– Ты его малышка. Он не хочет, чтобы ты взрослела. Я все твержу ему, что ты должна однажды стать независимым человеком, – говорит мама.
Я решаю задать ей вопрос, который вертится у меня на языке с тех пор, как привезли прошлый подарок.
– Почему ты так добра ко мне?
На ее лице отражается раскаяние.
– Нелегко слышать, как твоя дочь упрекает тебя в жестокости.
– Я правда считала, что ты меня недолюбливаешь, – тихо признаюсь я.
– Ты здесь ни при чем, все дело в твоем отце. – В ее голосе слышится легкая горечь. – Он постоянно занят работой. Или беспокойством о тебе. Я вообще не находила себе места в его жизни, поэтому срывалась на тебе при любой возможности. И это ужасно. Я завидовала твоим отношениям с отцом. Чувствовала, будто меня вытесняют из семьи.
Мне тошно от того, что она так себя чувствовала, но еще хуже от того, что вымещала это на мне, когда я была всего лишь ребенком и хотела внимания обоих родителей.
Мама делает глубокий, судорожный вздох.
– Мне жаль, Рен. Надеюсь, ты сможешь меня простить.
Когда она берет меня за руку, словно на большее не осмелилась из страха быть отвергнутой, я притягиваю ее ближе, заключаю в объятия и опускаю голову ей на плечо. Мы долго сидим, молча прижавшись друг к другу, и мне кажется, она плачет.

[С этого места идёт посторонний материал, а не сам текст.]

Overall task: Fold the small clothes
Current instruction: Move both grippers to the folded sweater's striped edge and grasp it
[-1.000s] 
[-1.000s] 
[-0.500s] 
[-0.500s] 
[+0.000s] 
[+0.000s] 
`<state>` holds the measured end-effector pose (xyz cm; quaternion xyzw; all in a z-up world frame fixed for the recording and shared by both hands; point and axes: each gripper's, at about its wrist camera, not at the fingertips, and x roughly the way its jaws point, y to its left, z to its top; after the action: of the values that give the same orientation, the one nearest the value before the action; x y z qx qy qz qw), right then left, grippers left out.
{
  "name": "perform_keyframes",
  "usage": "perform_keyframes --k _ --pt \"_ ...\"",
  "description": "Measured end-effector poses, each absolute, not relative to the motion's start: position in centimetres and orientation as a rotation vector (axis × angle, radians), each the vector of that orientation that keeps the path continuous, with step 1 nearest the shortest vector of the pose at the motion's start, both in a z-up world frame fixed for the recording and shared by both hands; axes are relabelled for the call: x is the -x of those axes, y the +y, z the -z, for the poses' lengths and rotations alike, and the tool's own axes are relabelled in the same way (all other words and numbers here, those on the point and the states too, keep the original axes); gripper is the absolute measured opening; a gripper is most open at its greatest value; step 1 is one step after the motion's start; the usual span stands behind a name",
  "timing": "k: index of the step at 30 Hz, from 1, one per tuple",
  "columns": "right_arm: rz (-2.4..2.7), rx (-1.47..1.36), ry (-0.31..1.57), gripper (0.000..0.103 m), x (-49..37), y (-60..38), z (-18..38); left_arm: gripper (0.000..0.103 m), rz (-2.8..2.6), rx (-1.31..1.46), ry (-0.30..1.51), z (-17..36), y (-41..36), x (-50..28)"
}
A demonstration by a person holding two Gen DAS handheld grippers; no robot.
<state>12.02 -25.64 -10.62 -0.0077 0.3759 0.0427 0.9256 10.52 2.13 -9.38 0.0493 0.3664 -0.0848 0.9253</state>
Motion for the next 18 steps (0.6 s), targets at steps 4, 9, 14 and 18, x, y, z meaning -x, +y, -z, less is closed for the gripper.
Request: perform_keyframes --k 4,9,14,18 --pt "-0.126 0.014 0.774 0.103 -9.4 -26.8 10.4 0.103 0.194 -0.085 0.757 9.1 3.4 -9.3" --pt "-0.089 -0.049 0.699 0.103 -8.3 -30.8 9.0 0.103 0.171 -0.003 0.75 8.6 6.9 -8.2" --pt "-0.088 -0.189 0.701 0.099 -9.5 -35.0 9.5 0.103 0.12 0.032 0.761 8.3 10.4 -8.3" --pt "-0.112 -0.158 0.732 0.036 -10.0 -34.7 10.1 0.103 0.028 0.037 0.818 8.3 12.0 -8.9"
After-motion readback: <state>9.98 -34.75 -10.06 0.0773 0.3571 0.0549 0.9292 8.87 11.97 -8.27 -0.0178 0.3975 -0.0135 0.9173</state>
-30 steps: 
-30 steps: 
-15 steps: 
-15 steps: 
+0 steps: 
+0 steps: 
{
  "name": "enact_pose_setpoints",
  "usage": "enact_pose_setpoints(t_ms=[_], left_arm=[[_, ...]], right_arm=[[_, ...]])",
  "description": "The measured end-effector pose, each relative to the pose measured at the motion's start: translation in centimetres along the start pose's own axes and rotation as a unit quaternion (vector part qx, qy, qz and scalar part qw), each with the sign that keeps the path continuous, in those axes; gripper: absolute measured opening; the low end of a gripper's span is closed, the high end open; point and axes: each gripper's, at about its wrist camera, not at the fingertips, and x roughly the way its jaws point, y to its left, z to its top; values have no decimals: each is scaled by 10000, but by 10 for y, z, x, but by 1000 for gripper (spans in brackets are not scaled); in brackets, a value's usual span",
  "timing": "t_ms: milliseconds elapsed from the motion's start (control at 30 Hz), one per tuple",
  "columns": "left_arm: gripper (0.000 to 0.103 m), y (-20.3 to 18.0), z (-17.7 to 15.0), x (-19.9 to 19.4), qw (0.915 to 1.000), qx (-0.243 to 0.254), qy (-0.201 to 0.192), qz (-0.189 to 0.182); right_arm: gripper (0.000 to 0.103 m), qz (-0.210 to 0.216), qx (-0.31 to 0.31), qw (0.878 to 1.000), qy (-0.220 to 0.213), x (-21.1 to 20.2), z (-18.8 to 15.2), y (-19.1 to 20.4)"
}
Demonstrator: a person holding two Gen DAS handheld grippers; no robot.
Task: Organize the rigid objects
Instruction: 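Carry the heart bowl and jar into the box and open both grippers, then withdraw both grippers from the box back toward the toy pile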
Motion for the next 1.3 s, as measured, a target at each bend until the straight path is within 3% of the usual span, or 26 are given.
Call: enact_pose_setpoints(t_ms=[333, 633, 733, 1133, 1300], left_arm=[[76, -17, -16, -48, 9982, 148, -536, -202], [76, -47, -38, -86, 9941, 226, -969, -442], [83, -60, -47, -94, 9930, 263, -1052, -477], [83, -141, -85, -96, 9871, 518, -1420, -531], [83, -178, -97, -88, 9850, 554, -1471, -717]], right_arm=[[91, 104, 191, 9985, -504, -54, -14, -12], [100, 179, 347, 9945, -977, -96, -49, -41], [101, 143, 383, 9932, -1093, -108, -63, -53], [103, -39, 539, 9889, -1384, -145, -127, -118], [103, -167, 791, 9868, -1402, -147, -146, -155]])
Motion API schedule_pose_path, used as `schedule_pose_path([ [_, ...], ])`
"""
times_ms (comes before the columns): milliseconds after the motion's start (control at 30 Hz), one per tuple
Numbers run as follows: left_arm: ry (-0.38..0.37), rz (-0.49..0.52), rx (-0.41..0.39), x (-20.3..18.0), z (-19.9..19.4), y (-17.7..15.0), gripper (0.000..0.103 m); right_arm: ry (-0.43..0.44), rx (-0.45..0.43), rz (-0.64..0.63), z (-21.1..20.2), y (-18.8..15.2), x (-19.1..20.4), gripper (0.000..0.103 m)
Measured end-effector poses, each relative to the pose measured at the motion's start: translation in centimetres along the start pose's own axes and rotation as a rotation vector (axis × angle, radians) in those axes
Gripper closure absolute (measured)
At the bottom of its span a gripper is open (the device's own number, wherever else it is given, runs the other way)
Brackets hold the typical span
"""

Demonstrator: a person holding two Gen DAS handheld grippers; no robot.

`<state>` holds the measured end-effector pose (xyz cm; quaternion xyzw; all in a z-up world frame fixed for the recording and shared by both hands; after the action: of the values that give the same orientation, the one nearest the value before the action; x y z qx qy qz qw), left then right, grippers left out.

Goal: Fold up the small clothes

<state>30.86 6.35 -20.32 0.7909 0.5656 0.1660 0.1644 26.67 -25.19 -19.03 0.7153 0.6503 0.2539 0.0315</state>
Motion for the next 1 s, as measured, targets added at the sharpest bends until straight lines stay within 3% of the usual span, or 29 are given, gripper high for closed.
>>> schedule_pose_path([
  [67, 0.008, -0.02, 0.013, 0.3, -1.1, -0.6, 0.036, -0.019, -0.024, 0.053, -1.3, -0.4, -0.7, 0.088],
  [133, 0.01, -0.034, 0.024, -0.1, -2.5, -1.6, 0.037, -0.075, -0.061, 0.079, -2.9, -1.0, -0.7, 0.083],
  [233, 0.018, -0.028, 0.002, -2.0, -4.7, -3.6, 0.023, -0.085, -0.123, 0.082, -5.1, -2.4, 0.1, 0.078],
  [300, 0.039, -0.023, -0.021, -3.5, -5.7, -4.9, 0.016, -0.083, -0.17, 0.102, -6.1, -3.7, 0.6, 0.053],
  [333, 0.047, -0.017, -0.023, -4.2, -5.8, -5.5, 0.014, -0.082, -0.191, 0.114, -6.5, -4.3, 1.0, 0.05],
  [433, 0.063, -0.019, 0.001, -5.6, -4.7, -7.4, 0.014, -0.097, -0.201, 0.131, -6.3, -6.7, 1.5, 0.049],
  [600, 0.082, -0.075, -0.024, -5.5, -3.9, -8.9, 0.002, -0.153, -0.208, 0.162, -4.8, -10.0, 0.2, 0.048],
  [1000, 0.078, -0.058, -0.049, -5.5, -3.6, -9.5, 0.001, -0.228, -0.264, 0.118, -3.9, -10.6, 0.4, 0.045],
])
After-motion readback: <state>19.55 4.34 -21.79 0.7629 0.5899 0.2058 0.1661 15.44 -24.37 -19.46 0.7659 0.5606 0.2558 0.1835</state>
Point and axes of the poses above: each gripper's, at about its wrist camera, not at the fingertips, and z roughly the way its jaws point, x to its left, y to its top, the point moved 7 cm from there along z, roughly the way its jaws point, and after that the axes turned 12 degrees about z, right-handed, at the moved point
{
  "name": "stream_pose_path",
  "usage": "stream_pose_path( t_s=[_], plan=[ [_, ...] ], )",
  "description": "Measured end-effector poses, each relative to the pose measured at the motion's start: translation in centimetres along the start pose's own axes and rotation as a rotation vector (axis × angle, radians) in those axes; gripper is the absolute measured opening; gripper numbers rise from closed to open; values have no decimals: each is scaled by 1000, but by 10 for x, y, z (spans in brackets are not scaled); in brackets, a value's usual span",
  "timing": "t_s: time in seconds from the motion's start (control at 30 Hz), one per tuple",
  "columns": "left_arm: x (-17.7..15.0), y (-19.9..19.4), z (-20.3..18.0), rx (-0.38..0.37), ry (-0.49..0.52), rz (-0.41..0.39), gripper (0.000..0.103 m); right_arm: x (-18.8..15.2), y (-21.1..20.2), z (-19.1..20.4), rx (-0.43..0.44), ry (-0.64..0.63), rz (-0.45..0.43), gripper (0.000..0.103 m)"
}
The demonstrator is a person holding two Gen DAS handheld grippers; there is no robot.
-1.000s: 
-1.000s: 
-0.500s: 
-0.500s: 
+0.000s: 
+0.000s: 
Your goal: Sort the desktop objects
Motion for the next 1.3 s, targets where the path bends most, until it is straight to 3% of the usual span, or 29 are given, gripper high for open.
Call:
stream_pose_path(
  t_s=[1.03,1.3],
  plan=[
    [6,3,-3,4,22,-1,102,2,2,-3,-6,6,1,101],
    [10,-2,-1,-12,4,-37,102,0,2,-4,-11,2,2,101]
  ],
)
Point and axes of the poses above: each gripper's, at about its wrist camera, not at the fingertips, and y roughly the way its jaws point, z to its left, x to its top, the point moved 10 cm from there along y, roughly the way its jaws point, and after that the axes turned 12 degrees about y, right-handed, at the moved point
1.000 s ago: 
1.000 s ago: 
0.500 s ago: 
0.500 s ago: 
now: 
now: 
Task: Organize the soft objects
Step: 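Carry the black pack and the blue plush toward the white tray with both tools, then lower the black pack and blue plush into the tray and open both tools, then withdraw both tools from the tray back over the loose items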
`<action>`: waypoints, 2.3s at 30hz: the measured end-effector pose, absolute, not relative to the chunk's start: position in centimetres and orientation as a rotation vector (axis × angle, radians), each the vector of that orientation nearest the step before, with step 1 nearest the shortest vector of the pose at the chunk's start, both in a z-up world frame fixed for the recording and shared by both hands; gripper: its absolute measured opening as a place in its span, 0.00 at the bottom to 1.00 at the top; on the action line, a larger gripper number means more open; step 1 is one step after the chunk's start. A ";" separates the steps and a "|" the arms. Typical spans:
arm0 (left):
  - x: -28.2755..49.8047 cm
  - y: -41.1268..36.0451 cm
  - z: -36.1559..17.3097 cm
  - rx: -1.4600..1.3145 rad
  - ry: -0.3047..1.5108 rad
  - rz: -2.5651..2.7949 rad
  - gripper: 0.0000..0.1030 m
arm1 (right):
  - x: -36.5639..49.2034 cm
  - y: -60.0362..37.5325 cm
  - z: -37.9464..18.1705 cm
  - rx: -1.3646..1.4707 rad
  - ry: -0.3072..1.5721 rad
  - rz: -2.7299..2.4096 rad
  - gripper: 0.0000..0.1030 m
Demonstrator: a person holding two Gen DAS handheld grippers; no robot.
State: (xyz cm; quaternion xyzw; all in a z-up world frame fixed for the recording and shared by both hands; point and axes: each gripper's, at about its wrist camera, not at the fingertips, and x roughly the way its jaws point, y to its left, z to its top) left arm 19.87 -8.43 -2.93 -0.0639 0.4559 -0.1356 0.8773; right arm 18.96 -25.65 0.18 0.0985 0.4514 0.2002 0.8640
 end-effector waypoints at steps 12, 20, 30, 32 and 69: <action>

У меня тоже глаза на мокром месте.
В конце концов, она отстраняется первой, вытирает случайно сорвавшиеся слезы под глазами и издает судорожный смешок. Моя мама никогда не была излишне эмоциональным человеком.
– Почему он подарил тебе камеру Кита Харинга? Мне любопытно.
– Вчера я была в квартире его родителей, – признаюсь я. – И меня восхитила картина Кита Харинга.
– Две танцующие собаки? – спрашивает она.
Я киваю, не удивляясь, что мама знает эту картину.
– Она красивая. Я сказала ему, что она мне понравилась. И Крю прислал это.
Я поднимаю камеру.
– Как мило. – Она тихо вздыхает. – Юная любовь. Первая любовь. Наслаждайся ей, дорогая. Она ни с чем не сравнима.